Duas dessas propostas tratam justamente da corrupção passiva, que é uma das acusações que racaíram sobre o deputado. Segundo o Projeto de Lei n° 379/2007, as penas para improbidade, corrupção ativa e passiva devem ser agravadas e podem resultar até na suspensão de direitos políticos por 18 anos. Outro projeto, que está na CCJ há mais de 10 anos, dificulta a vida dos corruptos, ao estabelecer que “qualquer cidadão, partido político, associação ou sindicato é parte legítima para denunciar, verbalmente, por escrito ou por meio de registro magnético, irregularidades ou ilegalidades de seu conhecimento contra o bom emprego de recursos públicos”. Essa prerrogativa poderia facilitar a apuração e a divulgação de irregularidades.
Esquecidas
Desde o início do mês, a CCJ passou a realizar votações por grupos de temas para facilitar a análise das propostas. O petista decidiu agrupar as matérias alegando que os parlamentares precisavam avaliar propostas de várias áreas em uma mesma reunião. O colegiado já elencou assuntos trabalhistas e alguns de temas sociais. A lista de iniciativas que tratam de corrupção, no entanto, ainda não foi divulgada pelo presidente da CCJ. Apesar do esquecimento, João Paulo Cunha disse não ter ignorado o assunto propositadamente. “Não sabia que havia esses projetos aguardando deliberação. Vou verificar”, disse ele.
O presidente da CCJ afirmou que não terá problemas em pautar as propostas na comissão, mesmo as que envolvem os crimes dos quais é acusado. De acordo com ele, seria uma prova da certeza que tem de que será inocentado no processo aberto pelo STF para investigar o maior caso de corrupção da gestão do ex-presidente Luiz Inácio Lula da Silva.

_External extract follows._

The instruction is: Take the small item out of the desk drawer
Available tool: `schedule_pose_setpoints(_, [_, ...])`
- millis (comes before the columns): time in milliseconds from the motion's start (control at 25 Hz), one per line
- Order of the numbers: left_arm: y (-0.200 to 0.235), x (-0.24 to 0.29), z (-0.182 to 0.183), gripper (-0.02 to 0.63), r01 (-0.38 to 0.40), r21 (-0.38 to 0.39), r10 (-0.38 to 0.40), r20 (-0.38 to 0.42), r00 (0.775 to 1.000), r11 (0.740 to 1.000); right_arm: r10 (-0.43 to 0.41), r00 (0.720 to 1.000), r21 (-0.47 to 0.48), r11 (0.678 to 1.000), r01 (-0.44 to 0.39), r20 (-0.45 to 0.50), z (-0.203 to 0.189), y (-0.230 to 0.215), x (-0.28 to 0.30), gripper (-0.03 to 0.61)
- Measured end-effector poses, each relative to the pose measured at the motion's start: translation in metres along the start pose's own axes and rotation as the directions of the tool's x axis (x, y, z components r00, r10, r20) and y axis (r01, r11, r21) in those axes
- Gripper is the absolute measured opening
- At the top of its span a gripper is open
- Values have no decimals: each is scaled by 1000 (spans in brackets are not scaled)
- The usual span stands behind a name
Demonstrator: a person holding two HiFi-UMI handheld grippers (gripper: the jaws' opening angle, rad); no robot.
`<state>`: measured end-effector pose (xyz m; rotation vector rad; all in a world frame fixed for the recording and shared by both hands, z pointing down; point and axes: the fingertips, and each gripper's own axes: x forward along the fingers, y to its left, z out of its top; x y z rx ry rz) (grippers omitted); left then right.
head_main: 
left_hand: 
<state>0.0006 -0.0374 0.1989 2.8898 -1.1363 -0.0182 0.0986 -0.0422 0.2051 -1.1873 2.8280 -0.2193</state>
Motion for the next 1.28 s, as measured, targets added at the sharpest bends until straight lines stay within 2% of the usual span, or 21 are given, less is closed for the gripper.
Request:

“Se essas propostas estiverem paradas, não tenho motivos para ignorá-las. Elas serão separadas por temas, como fiz com outras, e entrarão na pauta normalmente. Sou inocente e não tenho por que temer o aumento de penas para qualquer que seja o crime”, afirmou o parlamentar, que responde no STF por corrupção passiva, lavagem de dinheiro e peculato. No Ministério Público Federal no Distrito Federal, ele é alvo de uma ação de improbidade administrativa.